季椀日記|輪島塗り
昨年秋、はじめて輪島塗りの椀をお迎えした。
塗師・赤木明登さんの作品【季椀(ときわん)】だった。
大切な友人が弟子入りしていて、『杜季(とき:わたしの息子)の名前のお椀があるよ』と教えてもらって、すぐに3つ購入した。
(既に"季椀"としては販売していなくて、ちょうど最後の季椀を譲り受けたのだそう。)
はじめて手にしたその椀は、あまりにも日常的なものに感じて、すぐに馴染んで何かを見逃しそうだと思った。馴染む様子を見逃したくなくて、思ったことを日記にすることにした。
季椀は、マットな質感と繊細な光沢で、高貴な存在感を放っていたけど、芸術品というより、やっぱり日用品という感覚が印象的だった。
滑らかな手触りは毎日触れていても飽きない。
寒さが増す季節、漆のお椀越しに伝わるじんわりとした温かさも、またごちそう
と、友人が送ってくれた美しいことばのとおり、この椀で食事をするたびに、その温もりを感じる。
使うたびに身体の一部になっていくような感覚。
これまでなんとなく使っていた椀では得られなかった体感。
僕はものを丈夫にするため、使いやすくするために漆を塗っている
とは、赤木明登さんの言葉。
高価な器だからと慎重に扱う必要はないし、漆は扱いづらいものでもないということ。
漆の椀は、日常の品であり、日常こそが特別。
「ごちそうさまでした、”ご馳走”でした。」と心から感謝する朝食後、掃除をして一息ついたとき、その感謝の気持ちがより深くなる。

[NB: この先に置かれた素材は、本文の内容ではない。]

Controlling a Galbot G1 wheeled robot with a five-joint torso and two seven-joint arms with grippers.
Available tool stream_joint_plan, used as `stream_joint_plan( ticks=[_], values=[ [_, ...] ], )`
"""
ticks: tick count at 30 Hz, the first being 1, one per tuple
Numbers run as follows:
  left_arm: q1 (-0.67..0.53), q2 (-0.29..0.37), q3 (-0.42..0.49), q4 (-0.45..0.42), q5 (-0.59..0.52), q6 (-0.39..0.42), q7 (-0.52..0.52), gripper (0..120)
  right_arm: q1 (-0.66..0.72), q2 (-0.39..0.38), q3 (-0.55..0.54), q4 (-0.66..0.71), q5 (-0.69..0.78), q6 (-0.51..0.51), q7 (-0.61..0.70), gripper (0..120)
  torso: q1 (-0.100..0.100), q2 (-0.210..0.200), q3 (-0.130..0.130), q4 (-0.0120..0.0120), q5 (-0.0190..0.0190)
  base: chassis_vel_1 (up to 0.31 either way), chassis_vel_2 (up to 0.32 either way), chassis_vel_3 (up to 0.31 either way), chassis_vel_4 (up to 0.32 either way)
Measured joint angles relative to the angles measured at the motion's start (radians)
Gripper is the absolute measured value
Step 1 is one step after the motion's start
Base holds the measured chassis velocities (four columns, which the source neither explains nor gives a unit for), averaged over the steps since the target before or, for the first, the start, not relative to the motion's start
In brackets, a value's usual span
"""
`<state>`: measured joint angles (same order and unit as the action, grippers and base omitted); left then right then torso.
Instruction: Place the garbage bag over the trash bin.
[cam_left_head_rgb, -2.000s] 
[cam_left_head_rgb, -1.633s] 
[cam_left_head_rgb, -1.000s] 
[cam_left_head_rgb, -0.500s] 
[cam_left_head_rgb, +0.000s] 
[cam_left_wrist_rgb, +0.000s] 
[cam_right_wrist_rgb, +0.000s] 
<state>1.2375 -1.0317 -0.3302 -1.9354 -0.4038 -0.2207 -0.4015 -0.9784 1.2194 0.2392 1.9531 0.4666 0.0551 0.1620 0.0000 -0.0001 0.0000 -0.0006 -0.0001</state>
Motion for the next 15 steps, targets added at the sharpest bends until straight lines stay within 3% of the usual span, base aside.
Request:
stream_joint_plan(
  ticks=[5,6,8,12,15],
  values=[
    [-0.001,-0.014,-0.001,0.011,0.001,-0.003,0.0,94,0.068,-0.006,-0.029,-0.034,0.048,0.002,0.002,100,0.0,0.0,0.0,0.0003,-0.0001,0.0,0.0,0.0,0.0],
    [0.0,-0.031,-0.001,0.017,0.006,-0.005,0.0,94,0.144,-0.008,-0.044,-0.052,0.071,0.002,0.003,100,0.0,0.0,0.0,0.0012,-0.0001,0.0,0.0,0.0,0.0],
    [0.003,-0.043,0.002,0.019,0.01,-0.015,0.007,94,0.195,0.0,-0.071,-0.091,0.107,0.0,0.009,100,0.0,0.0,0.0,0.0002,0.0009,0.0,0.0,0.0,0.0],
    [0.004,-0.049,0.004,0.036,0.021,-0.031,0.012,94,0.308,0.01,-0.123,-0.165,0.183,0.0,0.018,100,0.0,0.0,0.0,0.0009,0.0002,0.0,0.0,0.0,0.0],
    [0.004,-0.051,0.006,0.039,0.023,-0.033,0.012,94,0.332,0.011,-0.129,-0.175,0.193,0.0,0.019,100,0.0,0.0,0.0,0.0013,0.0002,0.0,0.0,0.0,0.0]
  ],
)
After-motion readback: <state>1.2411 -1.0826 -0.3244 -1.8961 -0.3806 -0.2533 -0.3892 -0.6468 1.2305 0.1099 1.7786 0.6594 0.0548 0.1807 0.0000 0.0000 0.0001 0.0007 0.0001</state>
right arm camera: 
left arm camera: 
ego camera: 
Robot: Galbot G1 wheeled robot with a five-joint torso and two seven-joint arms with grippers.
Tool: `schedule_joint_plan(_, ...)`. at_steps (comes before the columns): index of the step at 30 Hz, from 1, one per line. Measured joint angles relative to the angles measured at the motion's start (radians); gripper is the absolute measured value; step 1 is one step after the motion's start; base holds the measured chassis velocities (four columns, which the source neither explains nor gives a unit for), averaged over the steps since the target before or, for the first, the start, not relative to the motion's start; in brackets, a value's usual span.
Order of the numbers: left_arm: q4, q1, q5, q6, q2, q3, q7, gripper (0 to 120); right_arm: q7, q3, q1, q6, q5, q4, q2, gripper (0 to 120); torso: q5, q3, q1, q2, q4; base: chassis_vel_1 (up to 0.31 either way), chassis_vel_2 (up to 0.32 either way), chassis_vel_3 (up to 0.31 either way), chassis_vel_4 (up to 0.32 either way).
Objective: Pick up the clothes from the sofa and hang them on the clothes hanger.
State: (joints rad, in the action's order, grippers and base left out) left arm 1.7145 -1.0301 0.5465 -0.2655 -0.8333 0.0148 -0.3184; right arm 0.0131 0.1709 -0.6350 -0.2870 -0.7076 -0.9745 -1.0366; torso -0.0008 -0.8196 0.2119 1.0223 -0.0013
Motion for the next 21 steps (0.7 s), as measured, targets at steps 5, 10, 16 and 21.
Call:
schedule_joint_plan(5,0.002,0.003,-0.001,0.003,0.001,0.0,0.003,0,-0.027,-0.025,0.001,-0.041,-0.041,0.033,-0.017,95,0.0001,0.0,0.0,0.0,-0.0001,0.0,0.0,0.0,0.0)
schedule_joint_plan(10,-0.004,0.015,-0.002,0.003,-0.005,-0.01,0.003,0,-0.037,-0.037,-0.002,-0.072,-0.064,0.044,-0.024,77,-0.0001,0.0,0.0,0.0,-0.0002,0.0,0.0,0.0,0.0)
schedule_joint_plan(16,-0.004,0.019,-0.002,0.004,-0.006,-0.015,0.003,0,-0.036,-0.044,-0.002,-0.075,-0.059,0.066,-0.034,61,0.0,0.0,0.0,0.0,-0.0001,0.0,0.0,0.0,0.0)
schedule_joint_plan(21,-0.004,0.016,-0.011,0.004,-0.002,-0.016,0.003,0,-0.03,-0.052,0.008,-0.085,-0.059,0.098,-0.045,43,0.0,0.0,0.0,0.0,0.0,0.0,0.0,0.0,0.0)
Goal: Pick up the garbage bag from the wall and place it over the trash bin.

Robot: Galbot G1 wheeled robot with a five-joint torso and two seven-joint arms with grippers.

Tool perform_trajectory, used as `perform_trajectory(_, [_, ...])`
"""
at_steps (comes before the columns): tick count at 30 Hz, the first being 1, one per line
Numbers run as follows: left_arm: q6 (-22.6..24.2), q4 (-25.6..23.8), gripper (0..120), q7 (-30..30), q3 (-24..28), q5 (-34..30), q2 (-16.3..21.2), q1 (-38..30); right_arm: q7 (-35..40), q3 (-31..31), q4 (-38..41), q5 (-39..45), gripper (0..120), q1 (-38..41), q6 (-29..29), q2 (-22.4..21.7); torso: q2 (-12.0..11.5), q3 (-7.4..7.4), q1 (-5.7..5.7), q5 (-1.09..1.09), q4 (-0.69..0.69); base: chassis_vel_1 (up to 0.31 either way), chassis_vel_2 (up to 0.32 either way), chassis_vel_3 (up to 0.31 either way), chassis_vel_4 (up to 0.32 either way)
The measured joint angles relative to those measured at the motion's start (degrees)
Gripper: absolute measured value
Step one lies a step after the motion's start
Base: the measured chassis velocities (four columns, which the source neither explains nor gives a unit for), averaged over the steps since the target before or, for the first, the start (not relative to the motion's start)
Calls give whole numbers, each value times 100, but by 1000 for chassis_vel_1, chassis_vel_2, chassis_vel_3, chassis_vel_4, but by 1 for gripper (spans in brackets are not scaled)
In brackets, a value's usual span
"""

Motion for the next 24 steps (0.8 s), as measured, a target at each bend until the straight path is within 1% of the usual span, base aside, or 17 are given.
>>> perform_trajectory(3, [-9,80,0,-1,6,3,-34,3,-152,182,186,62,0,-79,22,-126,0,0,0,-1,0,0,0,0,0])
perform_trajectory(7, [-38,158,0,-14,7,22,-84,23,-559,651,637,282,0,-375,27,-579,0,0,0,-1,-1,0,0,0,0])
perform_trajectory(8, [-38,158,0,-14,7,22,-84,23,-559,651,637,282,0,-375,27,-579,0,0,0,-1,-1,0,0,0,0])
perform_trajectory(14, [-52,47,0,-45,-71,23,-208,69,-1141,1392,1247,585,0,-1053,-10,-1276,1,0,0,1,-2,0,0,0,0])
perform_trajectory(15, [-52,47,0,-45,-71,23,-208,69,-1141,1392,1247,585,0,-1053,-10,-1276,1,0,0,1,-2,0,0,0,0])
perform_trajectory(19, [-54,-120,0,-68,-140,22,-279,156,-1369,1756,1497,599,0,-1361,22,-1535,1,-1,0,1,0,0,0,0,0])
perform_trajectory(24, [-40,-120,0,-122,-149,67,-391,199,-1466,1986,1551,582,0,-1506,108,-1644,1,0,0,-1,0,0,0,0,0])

夫は「軽い、口当たりが優しい」と言って、杜季はいつも飲まない味噌汁を一口だけ飲んで「美味しい」と言った。家族それぞれが季椀との関わり方を見つけ、わたしたちの食卓はさらに豊かになっていく。
_
この椀を迎えた3日後、わたしの父が亡くなった。
帰省先では心身ともに、疲弊した。自宅に帰ってきて、この椀で食べるご飯を噛み締めた時、やっと日常に帰ってきたという実感ができた。
忙しいときも、しんどいときも、どんなイレギュラーな日も、『日常』に戻してくれるのが季椀だと思った。
わたしたちの日常は、そこにある小さなものから豊かさを見出すことができる。この椀を通じて、日常の中に潜む美しさも学ぶことができる。
現在、輪島が直面している困難に思いを馳せる時、まずわたしにできることは、日々の生活のなかで輪島塗りを使うことだと思った。
既になくてはならない存在ではあるけど、すこしずつ、ぬりものを集めたいと思う。
_
もし輪島塗りを手にする機会があれば、ぜひ体感してみてください。
暮らしに溶け込むその美しさと温もりで、日常こそ特別なものだと感じられると思います!
読んでいただき、ありがとうございました。